2. Claimant walked off his job on March 16, 1979 due to verbal harassment from one of his co-workers which nearly resulted in a physical confrontation; the co-worker had threatened to meet him outside in the parking lot that evening.

3. Claimant had worked with the co-worker for approximately five years.

4. Claimant has had previous harassment encounters with the co-worker.

[ 55 Pa. Commw. Page 1225]

. Claimant never reported any previous threats made by this co-worker before the last incident.

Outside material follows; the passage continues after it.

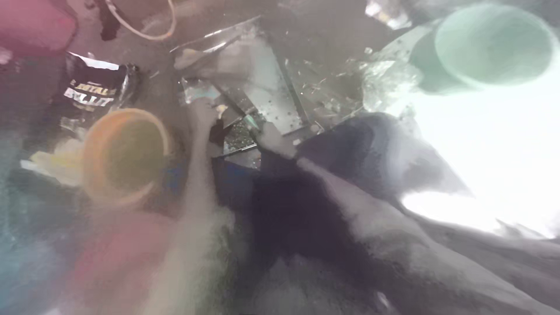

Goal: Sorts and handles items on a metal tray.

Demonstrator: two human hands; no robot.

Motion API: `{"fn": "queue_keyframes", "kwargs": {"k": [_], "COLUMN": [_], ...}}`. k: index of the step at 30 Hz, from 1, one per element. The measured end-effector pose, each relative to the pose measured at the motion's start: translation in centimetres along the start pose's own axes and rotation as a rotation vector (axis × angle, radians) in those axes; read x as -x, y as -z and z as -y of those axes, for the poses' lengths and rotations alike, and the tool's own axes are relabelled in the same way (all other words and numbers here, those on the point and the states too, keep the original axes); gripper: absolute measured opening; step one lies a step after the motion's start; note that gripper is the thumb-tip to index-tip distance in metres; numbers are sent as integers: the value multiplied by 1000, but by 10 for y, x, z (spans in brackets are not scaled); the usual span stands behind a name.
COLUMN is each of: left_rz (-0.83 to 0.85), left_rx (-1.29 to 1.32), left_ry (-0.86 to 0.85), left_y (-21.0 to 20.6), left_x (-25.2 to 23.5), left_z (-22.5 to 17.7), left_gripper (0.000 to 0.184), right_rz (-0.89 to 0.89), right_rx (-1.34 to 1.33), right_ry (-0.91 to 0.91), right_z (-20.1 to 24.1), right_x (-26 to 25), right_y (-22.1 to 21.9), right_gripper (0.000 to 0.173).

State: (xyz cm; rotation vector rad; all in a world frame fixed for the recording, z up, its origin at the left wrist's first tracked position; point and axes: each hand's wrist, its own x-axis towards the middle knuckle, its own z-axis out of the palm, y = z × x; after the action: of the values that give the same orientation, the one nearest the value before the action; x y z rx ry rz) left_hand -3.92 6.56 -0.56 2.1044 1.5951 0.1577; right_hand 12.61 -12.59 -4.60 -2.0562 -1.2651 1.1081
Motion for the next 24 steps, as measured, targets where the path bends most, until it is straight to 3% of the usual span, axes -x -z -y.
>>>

6. At the time of this last incident, claimant left his work station and proceeded immediately to the shift supervisor's office.

7. Claimant asked to be given a transfer or alternatively he would sign a resignation letter.

8. The shift supervisor tried to calm the claimant and advised him not to sign the resignation form.

9. Claimant was told that at that time he could not grant the transfer.

10. The employer did have a job-bidding policy and claimant had full knowledge of this procedure.

11. Claimant voluntarily terminated his employment on March 16, 1979 following the verbal harassment with his co-worker.

12. Continuing work was available had claimant desired to remain employed. (Emphasis added.)

Although the Board's findings support claimant's allegations concerning threatening conduct by a co-worker, the findings and the entire record also lead us to the conclusion that the claimant did not act in a reasonable and prudent manner in order to preserve his employment. Mackanic, supra; Colduvell, supra.

The record is replete with claimant's admissions that he signed his resignation in "a fit of rage", was aware of proper bidding procedures, and never informed his employer of the ongoing harassment by a co-worker. A representative of the employer also testified that had the company's high level management been aware of the problem, certain "emergency procedures"*fn1

[ 55 Pa. Commw. Page 123]

    could have been put into effect making it possible for claimant to be transferred without going through the formal bidding procedure. Claimant admitted having knowledge of the emergency transfer procedures, but expressed a reluctance to make use of them since a transfer to another department would have deprived him of his five years seniority.

Accordingly, we affirm the order of the Board denying claimant benefits.


And Now, December 4, 1980, the order of the Unemployment Compensation Board of Review, Decision No. B-176202, dated September 27, 1979, denying benefits to John Iaconelli is affirmed.